WHAT IS BEING ASKED: Find how many lines in the material contain "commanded"; your answer should be that number alone.

· · · ·

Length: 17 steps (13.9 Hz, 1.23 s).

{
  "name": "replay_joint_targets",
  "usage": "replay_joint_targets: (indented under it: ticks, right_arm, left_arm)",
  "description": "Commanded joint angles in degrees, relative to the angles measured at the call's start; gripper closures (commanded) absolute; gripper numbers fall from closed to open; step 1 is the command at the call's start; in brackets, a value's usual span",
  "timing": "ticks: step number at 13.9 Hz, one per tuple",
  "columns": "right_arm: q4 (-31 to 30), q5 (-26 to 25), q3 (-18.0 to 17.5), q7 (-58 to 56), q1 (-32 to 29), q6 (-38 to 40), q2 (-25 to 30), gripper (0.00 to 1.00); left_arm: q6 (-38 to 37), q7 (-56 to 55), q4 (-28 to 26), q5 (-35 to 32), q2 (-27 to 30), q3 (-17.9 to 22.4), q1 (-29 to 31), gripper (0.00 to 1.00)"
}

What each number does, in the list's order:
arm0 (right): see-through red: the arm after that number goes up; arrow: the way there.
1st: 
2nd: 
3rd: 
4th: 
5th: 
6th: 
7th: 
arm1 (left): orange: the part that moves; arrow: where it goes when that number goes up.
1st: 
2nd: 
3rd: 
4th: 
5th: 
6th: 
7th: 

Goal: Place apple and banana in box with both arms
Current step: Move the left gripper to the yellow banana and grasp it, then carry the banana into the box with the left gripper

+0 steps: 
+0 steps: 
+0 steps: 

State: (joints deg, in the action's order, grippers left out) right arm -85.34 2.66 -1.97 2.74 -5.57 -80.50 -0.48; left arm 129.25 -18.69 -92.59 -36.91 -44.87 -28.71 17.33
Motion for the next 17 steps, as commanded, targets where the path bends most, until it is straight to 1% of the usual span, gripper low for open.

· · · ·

EXERCISE RESULT: 2